[[ MATERIAL SUPPLIED, beginning ]]
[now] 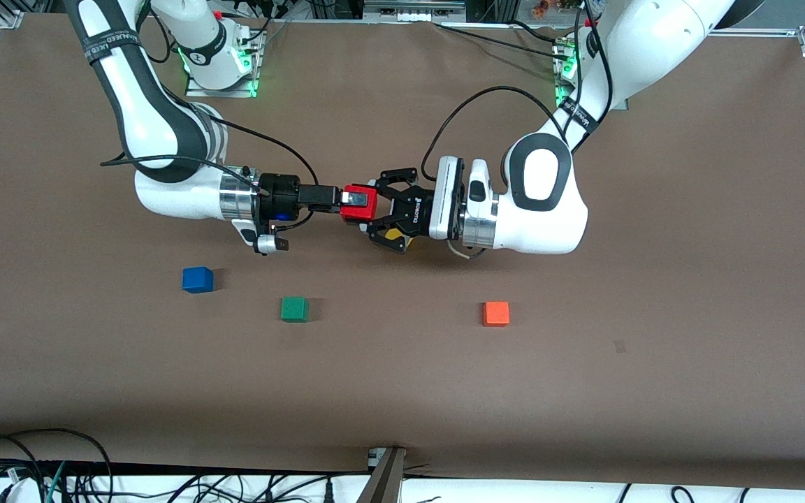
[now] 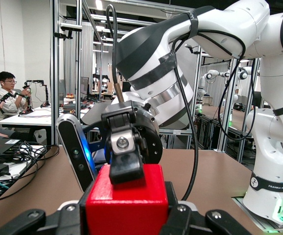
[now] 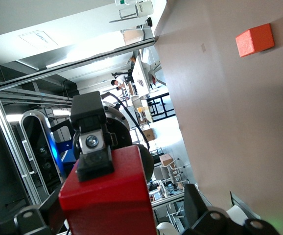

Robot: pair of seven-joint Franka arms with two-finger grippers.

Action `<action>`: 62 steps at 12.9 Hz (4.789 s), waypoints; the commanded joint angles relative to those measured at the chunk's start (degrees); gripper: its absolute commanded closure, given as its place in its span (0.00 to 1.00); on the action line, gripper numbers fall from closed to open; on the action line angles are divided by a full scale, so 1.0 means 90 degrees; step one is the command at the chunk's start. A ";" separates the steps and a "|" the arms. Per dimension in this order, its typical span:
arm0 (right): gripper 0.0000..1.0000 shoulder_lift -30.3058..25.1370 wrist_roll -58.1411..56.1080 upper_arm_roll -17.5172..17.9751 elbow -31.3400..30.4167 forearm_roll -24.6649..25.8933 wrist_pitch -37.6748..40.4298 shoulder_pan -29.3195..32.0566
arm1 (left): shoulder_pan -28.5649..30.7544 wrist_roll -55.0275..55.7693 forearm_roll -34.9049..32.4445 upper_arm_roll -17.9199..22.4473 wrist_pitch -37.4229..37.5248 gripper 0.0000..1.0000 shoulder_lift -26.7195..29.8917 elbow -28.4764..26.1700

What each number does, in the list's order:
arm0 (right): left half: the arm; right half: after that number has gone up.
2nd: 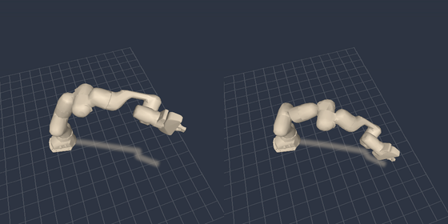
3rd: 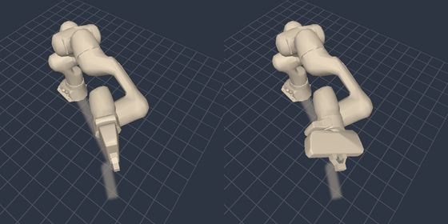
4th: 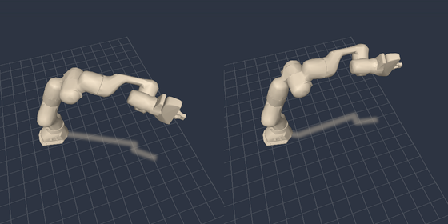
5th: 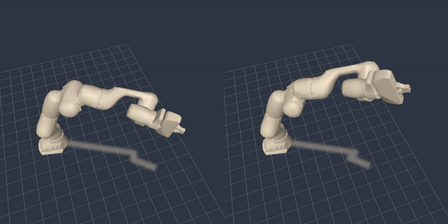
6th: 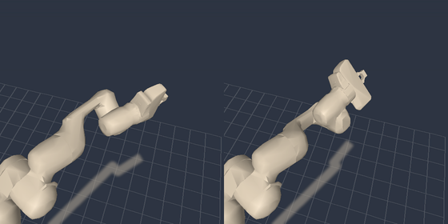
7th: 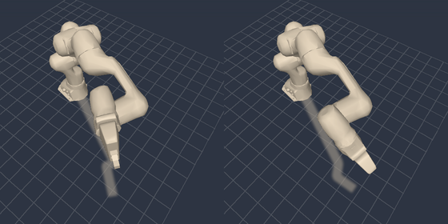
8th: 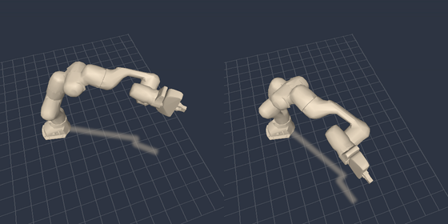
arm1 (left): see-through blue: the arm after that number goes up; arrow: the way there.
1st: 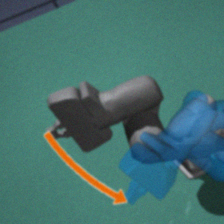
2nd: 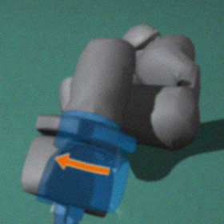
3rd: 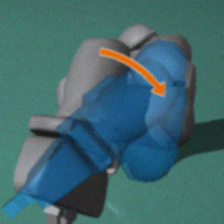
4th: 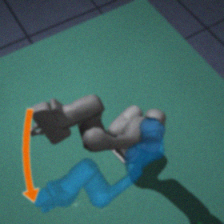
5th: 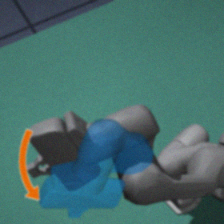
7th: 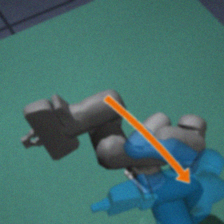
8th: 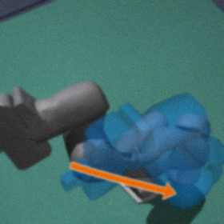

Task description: Pass red block to right arm, stack on blue

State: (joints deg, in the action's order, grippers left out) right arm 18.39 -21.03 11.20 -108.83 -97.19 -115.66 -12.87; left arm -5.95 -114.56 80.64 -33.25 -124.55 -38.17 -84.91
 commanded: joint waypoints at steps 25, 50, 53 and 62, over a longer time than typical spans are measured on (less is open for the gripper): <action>1.00 -0.0432 -0.1140 -0.0180 -0.0164 -0.0168 -0.0274 0.0043 | 0.0056 -0.0445 0.0736 -0.0046 0.0234 0.00 -0.0056 0.0011; 1.00 -0.0442 -0.0828 -0.2768 0.0158 0.6038 0.1320 0.0121 | 0.1842 0.5158 -0.3496 -0.0192 0.1053 0.00 0.0560 0.0215; 1.00 -0.0412 0.0213 -0.2759 0.0294 0.7794 0.0753 0.0043 | 0.2047 0.6337 -0.4689 -0.0134 0.1931 0.00 0.0560 0.0401; 1.00 0.0027 0.1331 -0.2749 -0.0240 0.9919 -0.1598 -0.0416 | 0.2331 1.1325 -0.8447 -0.0104 0.4051 0.00 0.1720 0.0431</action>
State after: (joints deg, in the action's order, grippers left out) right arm 19.36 -10.41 -13.43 -107.80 -10.25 -125.28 -15.78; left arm 15.20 -22.18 11.80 -34.51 -91.57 -27.46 -79.99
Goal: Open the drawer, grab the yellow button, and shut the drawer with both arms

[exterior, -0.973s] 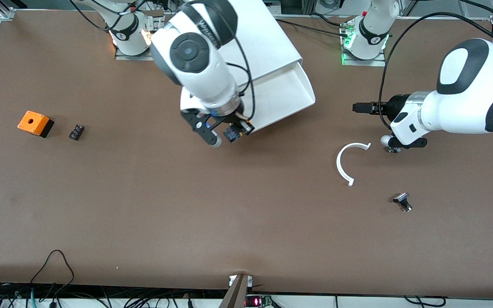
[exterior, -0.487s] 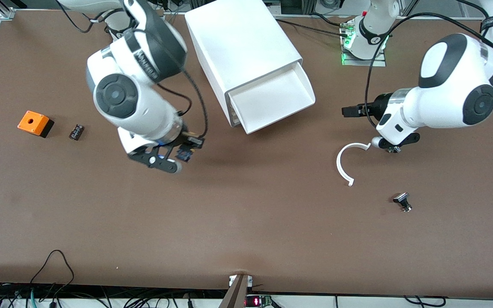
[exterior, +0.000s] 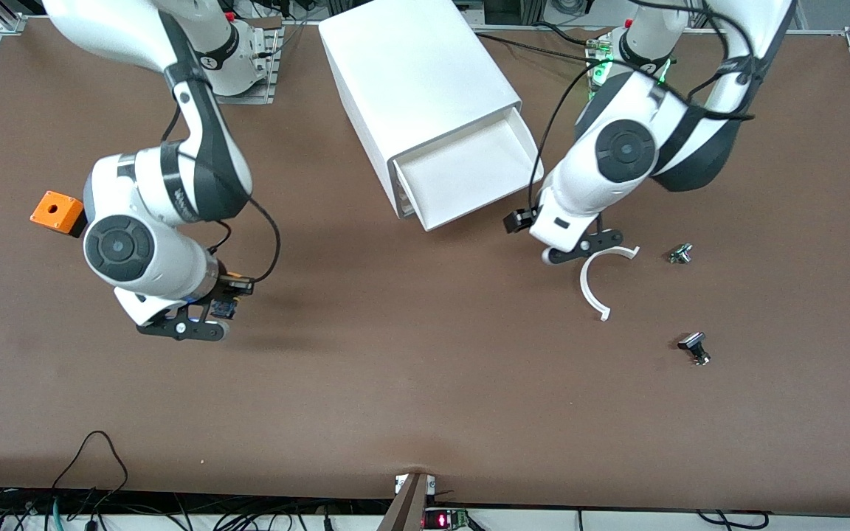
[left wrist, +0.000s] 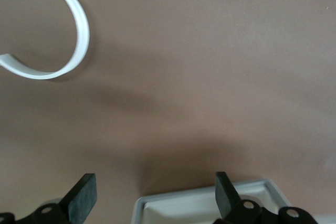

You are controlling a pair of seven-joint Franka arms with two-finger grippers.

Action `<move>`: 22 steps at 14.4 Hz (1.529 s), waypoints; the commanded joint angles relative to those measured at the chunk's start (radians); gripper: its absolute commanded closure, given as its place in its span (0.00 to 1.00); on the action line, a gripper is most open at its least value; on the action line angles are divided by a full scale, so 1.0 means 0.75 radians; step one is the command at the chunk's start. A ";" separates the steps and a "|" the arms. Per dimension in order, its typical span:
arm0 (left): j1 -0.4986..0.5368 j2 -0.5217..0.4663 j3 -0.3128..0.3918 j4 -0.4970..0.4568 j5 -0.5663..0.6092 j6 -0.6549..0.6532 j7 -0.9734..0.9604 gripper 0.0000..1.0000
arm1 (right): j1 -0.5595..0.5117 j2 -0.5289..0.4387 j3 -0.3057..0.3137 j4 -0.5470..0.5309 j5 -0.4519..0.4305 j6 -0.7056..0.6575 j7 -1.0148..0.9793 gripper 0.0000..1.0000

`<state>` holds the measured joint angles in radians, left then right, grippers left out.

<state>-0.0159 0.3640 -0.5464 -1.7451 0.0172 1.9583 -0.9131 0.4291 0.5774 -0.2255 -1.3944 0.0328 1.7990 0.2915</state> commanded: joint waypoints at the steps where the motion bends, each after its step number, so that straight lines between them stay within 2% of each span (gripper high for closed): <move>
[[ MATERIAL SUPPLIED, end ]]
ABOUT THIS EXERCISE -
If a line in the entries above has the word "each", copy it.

ANSWER SPACE -
What each number does, in the list's order:
<state>-0.0159 0.3640 -0.5464 -1.7451 0.0172 1.9583 -0.9131 0.4291 0.5774 -0.2255 -1.3944 0.0328 1.7990 0.2915</state> commanded: joint waypoints at the steps where the motion bends, each after its step number, so that straight lines between them stay within 2% of each span (gripper high for closed): <move>

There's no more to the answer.